_Exercise requirements_: Pictures in the entries below are excluded; copy only the lines from the one containing "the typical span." to the one containing "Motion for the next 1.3", both included.

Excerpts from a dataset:

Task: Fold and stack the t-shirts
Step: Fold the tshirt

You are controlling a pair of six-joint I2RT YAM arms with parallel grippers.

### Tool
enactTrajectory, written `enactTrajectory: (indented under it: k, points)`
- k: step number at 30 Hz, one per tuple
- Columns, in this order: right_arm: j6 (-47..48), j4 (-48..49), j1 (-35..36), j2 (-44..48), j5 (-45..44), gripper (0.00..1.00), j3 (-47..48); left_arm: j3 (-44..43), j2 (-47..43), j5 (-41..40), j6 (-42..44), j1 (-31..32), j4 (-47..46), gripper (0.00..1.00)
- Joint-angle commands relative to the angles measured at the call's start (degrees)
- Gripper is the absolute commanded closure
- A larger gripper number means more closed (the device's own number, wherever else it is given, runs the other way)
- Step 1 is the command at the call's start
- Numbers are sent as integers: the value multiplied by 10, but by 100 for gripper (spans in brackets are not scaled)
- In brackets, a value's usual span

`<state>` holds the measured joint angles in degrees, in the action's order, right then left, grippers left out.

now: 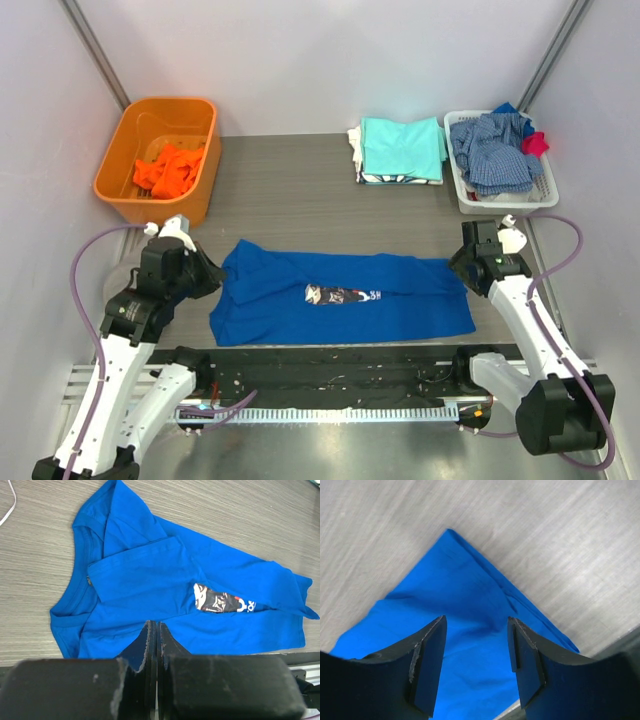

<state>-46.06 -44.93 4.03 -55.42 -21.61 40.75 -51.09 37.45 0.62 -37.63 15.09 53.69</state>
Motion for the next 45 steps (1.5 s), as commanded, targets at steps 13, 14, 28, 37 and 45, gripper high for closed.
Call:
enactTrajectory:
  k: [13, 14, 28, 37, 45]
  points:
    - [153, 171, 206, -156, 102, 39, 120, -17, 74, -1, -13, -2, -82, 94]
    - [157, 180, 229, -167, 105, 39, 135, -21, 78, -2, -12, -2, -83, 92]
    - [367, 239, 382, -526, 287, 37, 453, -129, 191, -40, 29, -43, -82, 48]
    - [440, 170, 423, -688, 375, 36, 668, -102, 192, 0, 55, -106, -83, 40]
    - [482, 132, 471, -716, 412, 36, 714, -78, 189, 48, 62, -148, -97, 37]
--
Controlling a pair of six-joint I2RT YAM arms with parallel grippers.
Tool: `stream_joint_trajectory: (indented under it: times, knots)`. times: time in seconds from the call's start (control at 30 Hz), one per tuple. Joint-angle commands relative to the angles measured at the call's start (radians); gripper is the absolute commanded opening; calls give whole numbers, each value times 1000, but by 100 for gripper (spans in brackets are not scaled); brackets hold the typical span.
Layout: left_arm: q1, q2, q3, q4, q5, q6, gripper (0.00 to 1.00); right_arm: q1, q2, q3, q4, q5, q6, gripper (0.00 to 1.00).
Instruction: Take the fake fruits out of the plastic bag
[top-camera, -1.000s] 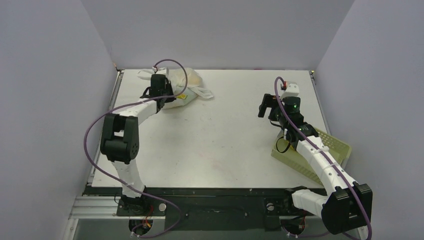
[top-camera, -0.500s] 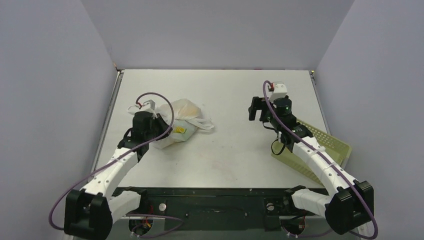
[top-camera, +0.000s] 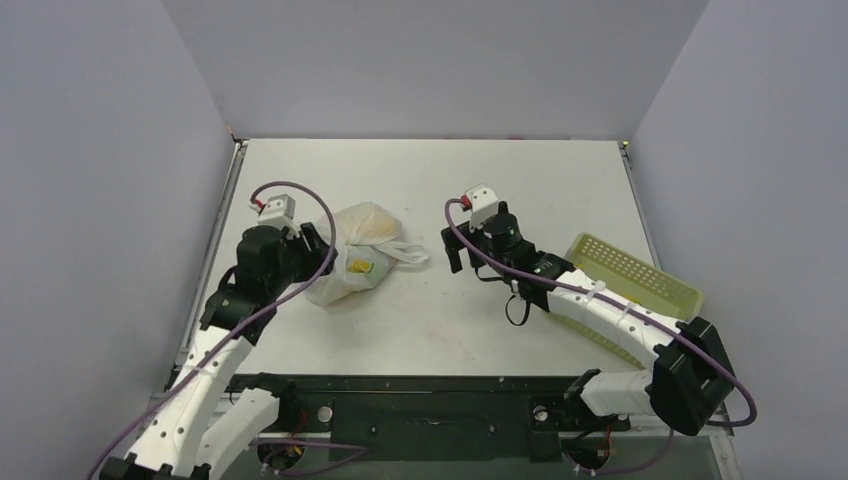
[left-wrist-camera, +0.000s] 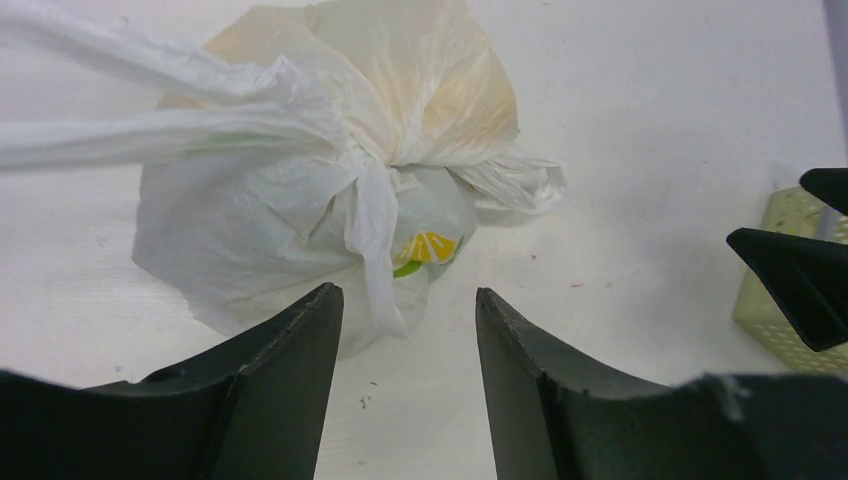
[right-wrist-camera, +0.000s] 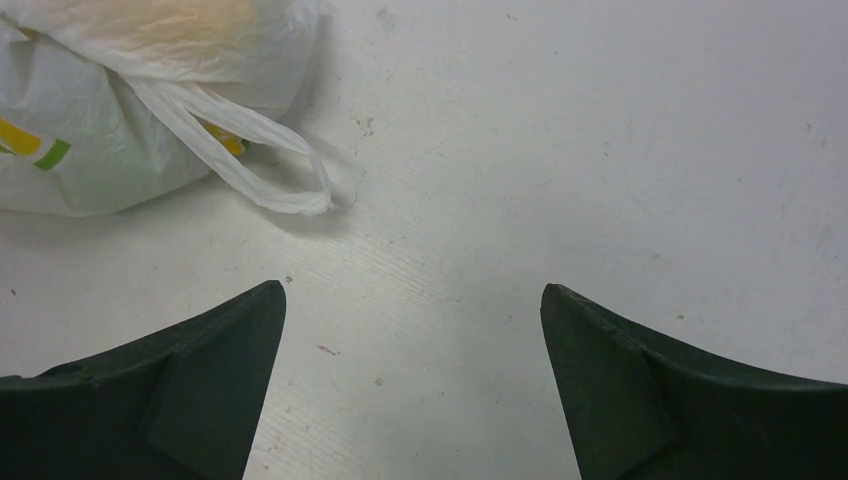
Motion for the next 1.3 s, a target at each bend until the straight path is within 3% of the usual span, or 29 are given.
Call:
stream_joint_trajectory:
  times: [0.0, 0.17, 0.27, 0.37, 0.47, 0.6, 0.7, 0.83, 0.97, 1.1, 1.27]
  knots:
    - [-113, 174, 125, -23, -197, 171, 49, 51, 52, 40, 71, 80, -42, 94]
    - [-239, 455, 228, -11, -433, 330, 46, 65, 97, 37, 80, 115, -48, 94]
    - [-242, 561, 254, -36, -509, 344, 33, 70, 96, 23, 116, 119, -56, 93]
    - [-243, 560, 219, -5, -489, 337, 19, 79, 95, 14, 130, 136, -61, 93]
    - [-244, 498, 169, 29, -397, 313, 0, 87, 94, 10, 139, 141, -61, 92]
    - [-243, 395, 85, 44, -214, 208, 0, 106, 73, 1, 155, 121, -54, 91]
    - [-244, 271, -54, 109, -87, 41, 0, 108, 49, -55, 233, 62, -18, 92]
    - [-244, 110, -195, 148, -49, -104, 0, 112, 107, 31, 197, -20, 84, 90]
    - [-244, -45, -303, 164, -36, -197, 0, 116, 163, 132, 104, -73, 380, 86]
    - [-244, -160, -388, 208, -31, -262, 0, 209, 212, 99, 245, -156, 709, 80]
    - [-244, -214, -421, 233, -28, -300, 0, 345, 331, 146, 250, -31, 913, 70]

_Solution for this problem_:
Tool: `stream_joint_trajectory: (indented under it: times, knots)`. times: time in seconds from the call's start (control at 30 Hz), one per tuple. Joint-angle commands relative to the angles measured at the call's start (radians); gripper is the absolute commanded opening; calls give whole numbers, each value times 1000, but by 100 for gripper (spans in brackets are not scaled); brackets hold the typical span.
Layout: left_arm: q1, q2, q3, q4, q5, q6, gripper (0.00 to 1.00); right_arm: q1, q2, q3, q4, q5, q6, gripper (0.00 to 1.00).
Instruction: Take the fake fruits out of the plastic bag
[top-camera, -1.000s] 
[top-camera, -0.500s] 
[top-camera, +0.000s] 
[left-wrist-camera, +0.000s] 
[right-wrist-camera, +0.000s] 
Motion for the next 1.3 s, a target at each bend until the straight path is within 3% of the usual span, or 29 are given.

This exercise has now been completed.